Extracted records
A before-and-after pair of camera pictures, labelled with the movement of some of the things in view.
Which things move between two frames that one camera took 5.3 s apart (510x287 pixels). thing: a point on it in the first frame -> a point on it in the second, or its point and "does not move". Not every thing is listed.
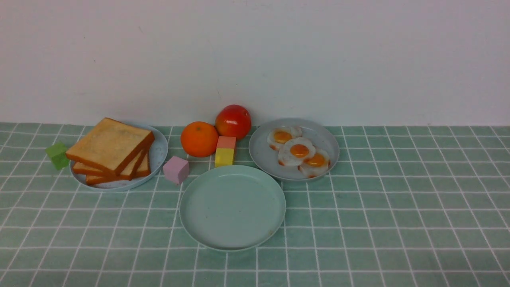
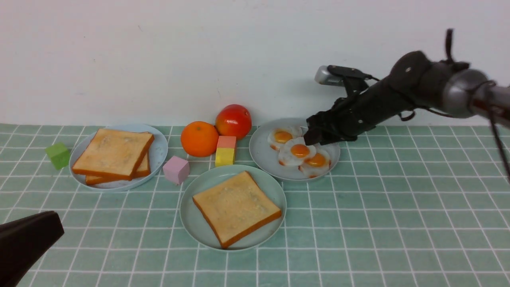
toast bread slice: x=112 y=145 -> x=236 y=208
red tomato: x=233 y=120 does not move
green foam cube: x=59 y=158 does not move
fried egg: x=295 y=151 does not move

» **THE TASK**:
Which lines above carry the string "camera"? Copy those lines.

» **RESULT FOR THIS EXERCISE**:
A before-and-after pair of camera pictures, labelled with the movement of some of the things in view.
Which things move between two frames that one camera took 5.3 s apart (510x287 pixels). thing: a point on it in the first frame -> a point on it in the second, or its point and "does not move". Not every thing is listed.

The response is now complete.